Alma-Tadema: At Home in Antiquity

Delightful exhibition at Leighton House Museum looking at the life and work of Lawrence Alma-Tadema.

It was lovely that these works were shown throughout this beautiful house so that some were seen in the sort of aesthetic setting for which they were painted. There was a useful booklet with all the labels in but it took me a while to realise there were also room guides giving more background on some of the main works. I’d thought they were just guides to the rooms themselves. I also missed out on the tape which might have filled in a bit more of the background information.

I was fascinated to see Alma-Tadema’s early work which placed him in the Flemish tradition he had been born into and included a lovely early self-portrait. The second room looked at his honeymoon in Pompeii and the almost overnight effect this had on his work. I loved the imagined Roman scenes populated with Victorian faces.

He moved to London in 1869 on the death of his first wife where he met Laura Epps and was soon married again. Laura was also an artists and it was nice that the show included works by her and his daughter Anna. I got an impression of a close family bound together by art. There were good sections on their two houses in London, Townsend House and Grove End Road with lovely photographs and paintings and objects which had been in them. I particularly liked a series of panels he had asked friends to paint for door panels which included works by Leighton, Val Prinsep and Sargent.

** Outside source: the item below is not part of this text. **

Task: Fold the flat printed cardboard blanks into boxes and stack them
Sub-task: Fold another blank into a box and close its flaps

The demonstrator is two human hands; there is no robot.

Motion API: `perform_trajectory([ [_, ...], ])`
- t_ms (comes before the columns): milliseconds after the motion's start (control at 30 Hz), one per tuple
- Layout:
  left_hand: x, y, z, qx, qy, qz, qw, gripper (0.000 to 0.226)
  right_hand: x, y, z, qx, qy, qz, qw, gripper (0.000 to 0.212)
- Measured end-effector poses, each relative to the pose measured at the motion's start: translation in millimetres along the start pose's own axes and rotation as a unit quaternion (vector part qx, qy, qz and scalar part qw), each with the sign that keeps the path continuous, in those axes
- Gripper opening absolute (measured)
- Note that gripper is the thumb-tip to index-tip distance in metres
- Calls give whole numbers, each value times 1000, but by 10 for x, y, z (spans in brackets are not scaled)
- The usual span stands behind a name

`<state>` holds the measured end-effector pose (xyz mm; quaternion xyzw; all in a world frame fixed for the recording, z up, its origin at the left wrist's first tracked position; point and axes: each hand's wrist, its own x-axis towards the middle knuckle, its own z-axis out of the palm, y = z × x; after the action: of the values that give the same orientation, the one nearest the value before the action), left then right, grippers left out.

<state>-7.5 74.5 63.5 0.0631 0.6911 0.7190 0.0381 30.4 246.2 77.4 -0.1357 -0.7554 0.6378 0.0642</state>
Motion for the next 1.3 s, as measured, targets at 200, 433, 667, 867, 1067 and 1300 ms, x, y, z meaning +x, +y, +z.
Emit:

The paintings were a bit sugary but I got pulled into them particularly enjoying spotting regularly used objects and furniture. You can’t help but like the wonderful sense of heat and colour in the classical subjects. It was nice to see “The Roses of Heliogablus” again which is still on loan from Mexico. My favourite picture was a wonderful man’s back from a picture now in sections of “Hadrian in Britain” which was hanging on the stairs reunited with two other sections from the picture.